Background: Endogenous processes and exogenous agents cause constant DNA damage. DNA double-strand breaks are among the most serious types of damage. They are mainly repaired by homologous recombination, where the BRCA2 protein plays a dominant role. Heterozygous germline BRCA2 mutations predispose to breast, ovarian, pancreatic and other types of cancer. The presence of a pathogenic mutation in patients or their family members warrants close surveillance and prophylactic surgery. Apart from clearly pathogenic mutations, variants leading only to a single amino acid substitution are often identified. Since the influence of these variants on cancer risk is unknown, they represent a major clinical problem.

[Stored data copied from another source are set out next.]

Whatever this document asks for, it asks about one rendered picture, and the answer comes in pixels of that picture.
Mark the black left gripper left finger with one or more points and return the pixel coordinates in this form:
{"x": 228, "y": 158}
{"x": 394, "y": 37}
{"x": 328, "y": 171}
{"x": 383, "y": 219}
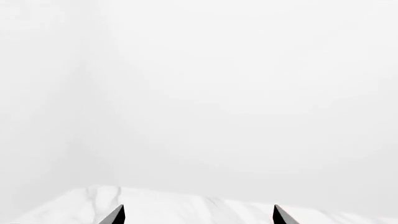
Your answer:
{"x": 116, "y": 217}

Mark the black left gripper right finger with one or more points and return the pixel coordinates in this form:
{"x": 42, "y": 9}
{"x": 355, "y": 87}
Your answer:
{"x": 282, "y": 217}

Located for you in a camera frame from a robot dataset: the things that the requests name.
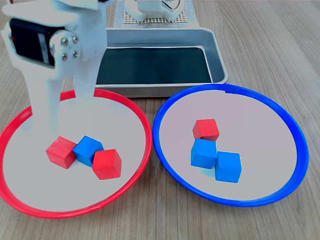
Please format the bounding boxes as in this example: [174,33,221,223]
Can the blue wooden cube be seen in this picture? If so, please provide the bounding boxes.
[72,135,105,168]
[214,151,243,184]
[190,138,218,170]

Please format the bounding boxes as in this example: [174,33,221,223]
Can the steel tray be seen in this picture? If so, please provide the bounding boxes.
[94,27,230,98]

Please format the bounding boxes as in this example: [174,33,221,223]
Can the pale perforated base plate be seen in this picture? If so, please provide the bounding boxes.
[123,9,188,25]

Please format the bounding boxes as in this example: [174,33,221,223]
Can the red-rimmed white plate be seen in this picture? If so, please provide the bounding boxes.
[0,88,153,220]

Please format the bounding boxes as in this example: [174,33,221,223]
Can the black tray mat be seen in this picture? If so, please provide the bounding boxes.
[96,46,213,85]

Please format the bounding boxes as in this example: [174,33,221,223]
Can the red wooden cube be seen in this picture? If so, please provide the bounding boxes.
[192,118,220,142]
[91,148,123,181]
[45,136,78,170]

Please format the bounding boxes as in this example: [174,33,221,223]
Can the blue-rimmed white plate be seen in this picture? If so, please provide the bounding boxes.
[152,83,310,208]

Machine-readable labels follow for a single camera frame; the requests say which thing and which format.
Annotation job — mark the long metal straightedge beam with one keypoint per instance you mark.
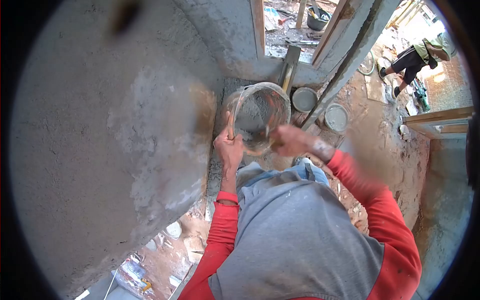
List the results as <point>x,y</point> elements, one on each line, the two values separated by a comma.
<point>350,63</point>

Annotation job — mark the person's left hand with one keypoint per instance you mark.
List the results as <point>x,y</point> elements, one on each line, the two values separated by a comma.
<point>229,150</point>

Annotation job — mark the round grey mortar tub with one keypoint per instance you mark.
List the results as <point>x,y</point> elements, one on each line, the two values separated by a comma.
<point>336,117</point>
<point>304,99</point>

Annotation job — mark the person's right fingers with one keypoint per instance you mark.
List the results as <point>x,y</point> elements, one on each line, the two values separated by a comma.
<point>280,139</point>

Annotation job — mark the person's body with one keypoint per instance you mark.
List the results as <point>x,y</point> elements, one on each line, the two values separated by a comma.
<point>296,240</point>

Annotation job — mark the clear plastic bucket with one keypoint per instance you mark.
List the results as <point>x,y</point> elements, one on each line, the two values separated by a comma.
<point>279,108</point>

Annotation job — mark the wooden bench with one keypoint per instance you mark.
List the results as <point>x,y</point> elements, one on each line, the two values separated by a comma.
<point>438,120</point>

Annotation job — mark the wooden window frame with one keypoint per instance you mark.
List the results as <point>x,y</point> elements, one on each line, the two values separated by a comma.
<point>258,30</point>

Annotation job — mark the green power tool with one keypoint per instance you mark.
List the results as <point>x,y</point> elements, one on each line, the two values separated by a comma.
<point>422,95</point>

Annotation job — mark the person's right hand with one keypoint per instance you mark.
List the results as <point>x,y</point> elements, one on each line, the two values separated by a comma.
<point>294,141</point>

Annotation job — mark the person's left fingers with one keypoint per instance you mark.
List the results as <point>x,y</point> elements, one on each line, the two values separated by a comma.
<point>229,129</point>

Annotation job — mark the crumpled plastic bag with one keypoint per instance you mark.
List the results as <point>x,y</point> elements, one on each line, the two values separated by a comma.
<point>131,273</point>

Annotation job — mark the black bucket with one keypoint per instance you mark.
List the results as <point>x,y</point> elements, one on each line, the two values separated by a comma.
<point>318,20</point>

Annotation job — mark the grey cement mortar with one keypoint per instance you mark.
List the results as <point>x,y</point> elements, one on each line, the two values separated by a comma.
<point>252,114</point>

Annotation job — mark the person's legs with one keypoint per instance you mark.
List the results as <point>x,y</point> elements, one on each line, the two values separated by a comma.
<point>300,173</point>

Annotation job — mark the wooden plaster float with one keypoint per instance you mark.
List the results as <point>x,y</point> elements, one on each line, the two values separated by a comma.
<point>289,67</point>

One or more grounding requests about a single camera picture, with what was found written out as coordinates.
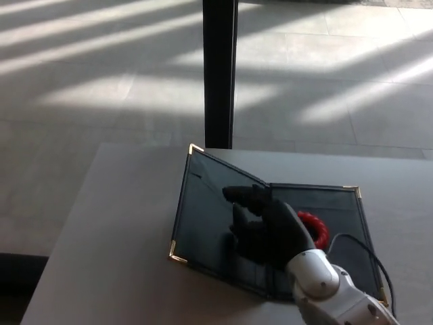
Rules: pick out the black USC leather diary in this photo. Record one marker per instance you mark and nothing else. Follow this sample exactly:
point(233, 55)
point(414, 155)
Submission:
point(203, 210)

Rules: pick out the grey patterned rug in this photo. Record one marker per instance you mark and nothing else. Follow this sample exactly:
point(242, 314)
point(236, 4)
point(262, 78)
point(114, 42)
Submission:
point(406, 2)

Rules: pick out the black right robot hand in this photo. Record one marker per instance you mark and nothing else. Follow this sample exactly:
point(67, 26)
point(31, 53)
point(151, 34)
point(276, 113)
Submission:
point(274, 233)

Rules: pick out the black vertical pillar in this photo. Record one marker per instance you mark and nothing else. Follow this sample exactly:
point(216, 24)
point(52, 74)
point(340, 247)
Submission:
point(220, 67)

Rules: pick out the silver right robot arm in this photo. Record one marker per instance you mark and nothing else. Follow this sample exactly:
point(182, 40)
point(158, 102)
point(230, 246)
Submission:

Aims: The aim of this paper is to summarize the current possibilities of predicting pathogenicity of BRCA2 variants. In some cases, genetic methods are able to classify variants with high probability; however, their use is often limited by low frequency of the variants or inaccessibility of samples for mRNA isolation or DNA from family members. Alternatively, functional assays performed in various cellular models may be employed. Multiple functional tests and cellular models are presented and characterized, including their advantages and limitations. A new model of human syngeneic cell lines developed by the authors is presented, in which one BRCA2 allele is deleted and the variant is introduced into the other allele by homologous recombination. This model has the potential to evaluate function of variants without some of the unwanted effects of the other models. Currently, this model is being applied to variants identified in patients with hereditary cancer predisposition in the Masaryk Memorial Cancer Institute.
Conclusion: Functional assays in cellular models including a new model of syngeneic cell lines described by the authors have a great potential in evaluating clinical importance of unclassified variants in the BRCA2 gene, especially in cases where genetic tests are not applicable.